I have considered the rival arguments made by both the sides, perused the orders of the AO and the CIT(A) and the paper book filed on behalf of the assessee. I have also considered the various decisions cited before me. I find, the AO, in the instant case, made addition of Rs.27,11,471/- by invoking the provisions of section 36(1)(iii) on the ground that the assessee has paid interest of Rs.27,11,471/- on secured loan of Rs.2,26,52,053/- whereas it has given interest free advance of Rs.1,12,03,500/-. I find, the ld.CIT(A) sustained the addition made by the AO on the ground that the assessee has granted interest free advance of 5 Rs.1,12,03,500/- and failed to establish the nexus between the interest free funds available in the form of capital and the interest free advances given by him. It is the submission of the ld. Counsel for the assessee that out of the total interest free advance of Rs.1,12,03,500/-, only an amount of Rs.17,40,000/- is the interest free advance for the non-business purpose and the remaining advance of Rs.94,63,500/- are given in the normal course of business. It is also his submission that the assessee has earned interest of Rs.8 lakhs on investment of Rs.1 crore in 8% government bonds and interest of Rs.1.15 lakhs on short-term fixed deposits which has been offered to tax as per the computation of income. It is also his submission that since the assessee is having own capital of Rs.75.58 lakhs, therefore, the interest free advances of Rs.17,40,000/- given for non-business purpose does not require any proportionate disallowance of interest.
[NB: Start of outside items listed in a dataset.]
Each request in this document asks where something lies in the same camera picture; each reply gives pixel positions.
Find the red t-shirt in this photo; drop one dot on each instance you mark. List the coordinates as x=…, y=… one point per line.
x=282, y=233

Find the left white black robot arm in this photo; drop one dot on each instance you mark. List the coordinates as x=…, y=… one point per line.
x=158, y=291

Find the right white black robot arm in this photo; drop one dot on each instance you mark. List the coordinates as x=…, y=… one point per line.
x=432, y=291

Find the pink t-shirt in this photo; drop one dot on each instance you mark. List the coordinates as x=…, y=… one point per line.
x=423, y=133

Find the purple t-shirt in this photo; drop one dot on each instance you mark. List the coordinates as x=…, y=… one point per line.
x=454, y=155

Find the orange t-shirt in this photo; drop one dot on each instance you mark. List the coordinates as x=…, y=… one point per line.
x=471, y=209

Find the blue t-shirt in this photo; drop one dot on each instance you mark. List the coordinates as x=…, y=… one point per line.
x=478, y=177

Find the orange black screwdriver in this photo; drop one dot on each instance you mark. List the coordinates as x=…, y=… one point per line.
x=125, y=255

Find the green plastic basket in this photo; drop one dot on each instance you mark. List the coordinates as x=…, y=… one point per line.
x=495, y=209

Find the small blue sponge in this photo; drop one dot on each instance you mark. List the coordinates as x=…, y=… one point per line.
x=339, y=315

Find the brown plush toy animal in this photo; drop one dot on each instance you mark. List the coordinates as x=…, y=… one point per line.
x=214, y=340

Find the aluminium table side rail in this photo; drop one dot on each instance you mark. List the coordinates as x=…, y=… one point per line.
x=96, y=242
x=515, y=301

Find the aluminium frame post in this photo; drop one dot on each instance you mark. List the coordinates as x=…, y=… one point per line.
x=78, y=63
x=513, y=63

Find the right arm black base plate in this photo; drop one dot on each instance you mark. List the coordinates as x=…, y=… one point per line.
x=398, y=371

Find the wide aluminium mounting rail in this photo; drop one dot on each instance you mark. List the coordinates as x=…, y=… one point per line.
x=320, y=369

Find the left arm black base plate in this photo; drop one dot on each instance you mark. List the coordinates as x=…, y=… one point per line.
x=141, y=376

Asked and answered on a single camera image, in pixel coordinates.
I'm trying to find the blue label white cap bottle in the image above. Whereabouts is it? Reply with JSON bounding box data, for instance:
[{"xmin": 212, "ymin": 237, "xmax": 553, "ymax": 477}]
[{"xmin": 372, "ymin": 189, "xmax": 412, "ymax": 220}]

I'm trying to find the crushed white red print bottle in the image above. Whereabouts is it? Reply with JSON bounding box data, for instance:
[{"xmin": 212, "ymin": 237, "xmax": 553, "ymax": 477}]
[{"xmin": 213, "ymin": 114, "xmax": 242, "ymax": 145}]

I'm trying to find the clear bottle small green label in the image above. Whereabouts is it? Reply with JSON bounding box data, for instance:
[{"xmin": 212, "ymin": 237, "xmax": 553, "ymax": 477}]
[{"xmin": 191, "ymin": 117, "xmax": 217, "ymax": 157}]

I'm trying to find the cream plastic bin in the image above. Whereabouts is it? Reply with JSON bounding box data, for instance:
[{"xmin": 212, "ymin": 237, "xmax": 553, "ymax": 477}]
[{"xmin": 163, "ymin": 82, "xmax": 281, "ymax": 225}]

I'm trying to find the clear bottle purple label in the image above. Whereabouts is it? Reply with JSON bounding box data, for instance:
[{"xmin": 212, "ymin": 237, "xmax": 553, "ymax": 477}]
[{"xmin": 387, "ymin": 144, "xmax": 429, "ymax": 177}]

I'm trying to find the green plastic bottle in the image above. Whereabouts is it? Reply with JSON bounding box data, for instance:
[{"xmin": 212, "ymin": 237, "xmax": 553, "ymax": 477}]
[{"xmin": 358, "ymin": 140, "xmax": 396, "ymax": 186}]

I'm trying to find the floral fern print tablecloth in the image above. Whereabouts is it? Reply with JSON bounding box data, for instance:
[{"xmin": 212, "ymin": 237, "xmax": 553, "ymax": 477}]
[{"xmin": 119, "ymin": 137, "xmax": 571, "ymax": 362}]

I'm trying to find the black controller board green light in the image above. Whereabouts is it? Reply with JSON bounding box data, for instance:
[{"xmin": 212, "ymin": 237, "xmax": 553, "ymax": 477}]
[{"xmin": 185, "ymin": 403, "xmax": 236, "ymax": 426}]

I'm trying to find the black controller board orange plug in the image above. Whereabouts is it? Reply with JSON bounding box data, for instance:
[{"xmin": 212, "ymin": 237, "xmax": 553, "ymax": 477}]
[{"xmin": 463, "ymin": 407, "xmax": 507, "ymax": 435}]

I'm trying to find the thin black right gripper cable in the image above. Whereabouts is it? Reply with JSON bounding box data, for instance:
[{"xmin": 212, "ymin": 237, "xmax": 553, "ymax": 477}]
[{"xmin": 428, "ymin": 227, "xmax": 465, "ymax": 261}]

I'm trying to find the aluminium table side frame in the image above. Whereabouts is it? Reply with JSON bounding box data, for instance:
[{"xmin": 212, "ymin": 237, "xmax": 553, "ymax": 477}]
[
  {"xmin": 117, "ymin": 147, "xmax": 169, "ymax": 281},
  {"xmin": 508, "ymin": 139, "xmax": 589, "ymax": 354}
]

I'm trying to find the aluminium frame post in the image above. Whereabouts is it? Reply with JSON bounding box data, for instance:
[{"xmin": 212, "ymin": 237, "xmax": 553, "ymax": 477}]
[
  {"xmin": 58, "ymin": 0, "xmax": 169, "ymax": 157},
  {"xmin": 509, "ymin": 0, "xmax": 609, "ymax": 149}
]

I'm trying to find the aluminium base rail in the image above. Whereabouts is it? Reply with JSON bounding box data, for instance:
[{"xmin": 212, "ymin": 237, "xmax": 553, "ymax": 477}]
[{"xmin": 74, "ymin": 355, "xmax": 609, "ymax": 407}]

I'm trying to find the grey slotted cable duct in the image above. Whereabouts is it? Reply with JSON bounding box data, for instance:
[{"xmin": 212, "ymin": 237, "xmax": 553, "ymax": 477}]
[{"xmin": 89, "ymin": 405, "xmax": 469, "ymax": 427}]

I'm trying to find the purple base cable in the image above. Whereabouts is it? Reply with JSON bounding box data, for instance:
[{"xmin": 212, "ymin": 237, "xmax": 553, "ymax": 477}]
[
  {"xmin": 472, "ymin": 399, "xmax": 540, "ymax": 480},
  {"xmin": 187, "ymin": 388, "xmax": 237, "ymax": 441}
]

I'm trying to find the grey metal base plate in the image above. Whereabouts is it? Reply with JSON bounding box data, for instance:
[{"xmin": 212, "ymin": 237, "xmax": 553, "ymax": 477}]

I find some force in the above submission of the ld. Counsel. A perusal of the computation of income, copy of which is placed at page 2 of the paper book, shows that the assessee has shown interest income on government securities at Rs.8 lakhs, interest on fixed deposits at Rs.1,15,626/- and interest on savings bank account at Rs.3,867/- all totaling to Rs.9,19,493/- and accordingly, along with business income has declared the total income of Rs.16,85,897/- which is the figure taken by the AO in the body of the assessment order as the returned income. Thus, the AO has taxed the interest income on 8% interest on investment of Rs.1 crore government securities and Rs.1,15,626/- as interest on short-term fixed deposits. The own capital of the assessee company stands at Rs.75,58,000/- which is not disputed by the lower authorities as it was the plea of the assessee from the very beginning. From the various details furnished by the assessee, we find out of the total amount of Rs.1,12,03,500/-, only an amount of Rs.17,40,000/- given to Nazuk Jindal is on account of non-business purposes and the remaining advances of Rs.94,63,500/- are given in the normal course of business. The AO, in the instant case, without considering the interest earned by the assessee, has disallowed an amount of Rs.13,41,068/- being the proportionate interest on interest free advances of Rs.1,12,03,500/-. In my opinion, in the instant case, disallowance, if any, can be made on the interest free advances of Rs.17,40,000/- given to Mr. Nazuk Jindal since the same is admittedly for non-business purposes. However, while computing the proportionate disallowance of interest free advances, the AO has to consider the interest earned on government securities and short-term deposits which was shown separately by the assessee as ‘Income from other sources’ from the total interest deposited in the Profit & Loss Account to the tune of Rs.27,11,471/-. In other words, for computing the proportionate disallowance of interest on the interest free non-business advance of Rs.17,40,000/-, the AO is directed to set off the interest income of Rs.9,15,626/- and, thereafter compute the proportionate disallowance. To this extent, the order of the CIT(A) is modified and the ground raised by the assessee is partly allowed.